Mechanical forces imposed on echinoid eggs during spawning: mitigation of forces by fibrous networks within egg extracellular layers

Abstract

Many echinoderms spawn large numbers of eggs in rapid spawning bouts directly into the water column. During spawning, the eggs pass from the gonad along a narrow oviduct and through a rigid gonopore before reaching the water. As the eggs traverse this pathway, they are exposed to shear stress induced by the development of a velocity gradient within the fluid formed by the eggs. In some species, the diameter of the eggs is larger than the diameter of the gonopore. In these cases, the eggs also experience strain resulting from compression of the egg as it passes through the relatively small gonopore. The magnitude of shear stress experienced by eggs differs among species depending upon the viscosity of the eggs. The degree of strain experienced by eggs differs among species depending upon the relative sizes of the egg and gonopore and also changes within species as they grow. Recent evidence suggests that these forces have the propensity to damage eggs, thereby reducing their fertilizability, or to destroy them.

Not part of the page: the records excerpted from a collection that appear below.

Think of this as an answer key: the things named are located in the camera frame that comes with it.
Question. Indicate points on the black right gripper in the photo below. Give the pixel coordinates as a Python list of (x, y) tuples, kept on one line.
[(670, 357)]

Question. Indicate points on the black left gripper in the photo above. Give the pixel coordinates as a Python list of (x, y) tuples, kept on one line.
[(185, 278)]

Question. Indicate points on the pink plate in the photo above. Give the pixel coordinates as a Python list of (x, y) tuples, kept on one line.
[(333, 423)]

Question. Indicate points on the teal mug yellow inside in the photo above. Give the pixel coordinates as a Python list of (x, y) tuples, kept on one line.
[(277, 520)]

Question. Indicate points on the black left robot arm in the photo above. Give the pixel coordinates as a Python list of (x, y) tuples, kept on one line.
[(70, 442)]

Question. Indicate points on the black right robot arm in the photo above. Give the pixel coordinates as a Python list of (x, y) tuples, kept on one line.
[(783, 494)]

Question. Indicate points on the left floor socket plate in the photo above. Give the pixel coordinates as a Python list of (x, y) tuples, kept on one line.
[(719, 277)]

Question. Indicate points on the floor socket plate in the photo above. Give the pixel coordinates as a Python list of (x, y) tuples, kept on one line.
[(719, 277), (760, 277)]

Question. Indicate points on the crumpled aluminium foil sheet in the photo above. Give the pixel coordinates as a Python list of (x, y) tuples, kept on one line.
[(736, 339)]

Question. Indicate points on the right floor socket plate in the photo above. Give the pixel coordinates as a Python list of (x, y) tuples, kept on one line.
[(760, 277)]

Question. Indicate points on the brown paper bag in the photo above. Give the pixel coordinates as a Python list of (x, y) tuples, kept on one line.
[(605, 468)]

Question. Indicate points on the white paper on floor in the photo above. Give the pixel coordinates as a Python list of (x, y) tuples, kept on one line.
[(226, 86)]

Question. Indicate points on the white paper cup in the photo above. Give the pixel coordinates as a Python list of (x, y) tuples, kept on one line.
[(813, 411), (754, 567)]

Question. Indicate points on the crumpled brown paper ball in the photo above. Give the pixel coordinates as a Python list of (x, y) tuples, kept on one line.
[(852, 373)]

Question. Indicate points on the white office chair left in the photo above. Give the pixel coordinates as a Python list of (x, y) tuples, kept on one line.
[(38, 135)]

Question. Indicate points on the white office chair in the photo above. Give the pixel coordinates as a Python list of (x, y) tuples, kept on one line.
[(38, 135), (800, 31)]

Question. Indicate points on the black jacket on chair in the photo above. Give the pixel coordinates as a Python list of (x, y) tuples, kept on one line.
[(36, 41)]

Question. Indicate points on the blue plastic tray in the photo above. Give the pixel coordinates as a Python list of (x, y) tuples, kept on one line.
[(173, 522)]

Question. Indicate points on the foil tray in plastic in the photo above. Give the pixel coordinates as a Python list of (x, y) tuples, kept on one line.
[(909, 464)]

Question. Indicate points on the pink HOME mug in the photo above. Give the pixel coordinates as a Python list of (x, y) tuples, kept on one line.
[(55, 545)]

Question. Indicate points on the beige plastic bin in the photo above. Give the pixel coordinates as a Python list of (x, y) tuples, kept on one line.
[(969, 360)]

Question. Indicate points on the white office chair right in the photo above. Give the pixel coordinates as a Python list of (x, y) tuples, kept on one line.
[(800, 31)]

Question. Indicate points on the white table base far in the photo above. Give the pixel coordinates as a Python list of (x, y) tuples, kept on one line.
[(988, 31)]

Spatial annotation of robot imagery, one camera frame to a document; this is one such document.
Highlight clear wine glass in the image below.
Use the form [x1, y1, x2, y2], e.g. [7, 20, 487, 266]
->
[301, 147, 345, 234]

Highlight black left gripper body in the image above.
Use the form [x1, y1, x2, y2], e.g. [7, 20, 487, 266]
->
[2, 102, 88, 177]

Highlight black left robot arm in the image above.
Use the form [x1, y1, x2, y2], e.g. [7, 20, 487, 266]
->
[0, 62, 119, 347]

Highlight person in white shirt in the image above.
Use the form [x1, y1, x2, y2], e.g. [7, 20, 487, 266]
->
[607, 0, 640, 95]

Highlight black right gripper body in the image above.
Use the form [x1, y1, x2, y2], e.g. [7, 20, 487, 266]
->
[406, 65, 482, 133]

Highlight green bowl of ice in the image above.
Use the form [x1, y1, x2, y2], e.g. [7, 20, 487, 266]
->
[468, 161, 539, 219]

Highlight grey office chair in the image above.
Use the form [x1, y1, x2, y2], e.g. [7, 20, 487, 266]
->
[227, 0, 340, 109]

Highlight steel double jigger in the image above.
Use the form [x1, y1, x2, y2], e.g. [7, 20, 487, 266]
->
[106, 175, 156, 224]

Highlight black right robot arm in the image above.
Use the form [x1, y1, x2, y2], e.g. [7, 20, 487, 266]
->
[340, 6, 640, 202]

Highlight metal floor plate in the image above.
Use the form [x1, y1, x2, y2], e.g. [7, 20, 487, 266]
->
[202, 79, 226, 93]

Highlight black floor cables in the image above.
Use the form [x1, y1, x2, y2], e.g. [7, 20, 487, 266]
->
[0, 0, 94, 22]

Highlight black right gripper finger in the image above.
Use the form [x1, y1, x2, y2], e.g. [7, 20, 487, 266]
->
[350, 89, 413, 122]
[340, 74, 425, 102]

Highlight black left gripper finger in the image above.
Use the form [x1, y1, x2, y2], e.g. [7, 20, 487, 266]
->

Experimental evidence shows that the jelly coat around the eggs can protect them from shear stresses and reduce the strain imposed on them under a compressive force. Echinoderm eggs are surrounded by a jelly coat that has a composite structure of irregularly arranged fibrous networks embedded in a jelly matrix. These fibrous networks have characteristics that are similar to those of engineered and biological materials that are known to reduce the transmission of mechanical forces to other structures. Given this similarity to other materials, three possible mechanisms for the action of the jelly coat may be identified. First, the apparent viscosity of the eggs of echinoids declines as the rate at which they are sheared during spawning increases. This reduction in viscosity with increasing shear rate (shear-thinning) may, in part, be due to the structure of the jelly coat and its resultant non-Newtonian nature. Second, experimental evidence indicates that the jelly coat preferentially deforms under a compressive load, reducing the transmission of that load to the egg. Third, the jelly (but not the fibers in the coating) may deform in a nearly viscous manner. In this case, the fibers may serve to provide an elastic ‘backbone’ to the layer and remain in place to stiffen the outer layer of the egg. The composite structure of the jelly coat and the morphology of the fibrous network are likely to be critical to all these mechanisms.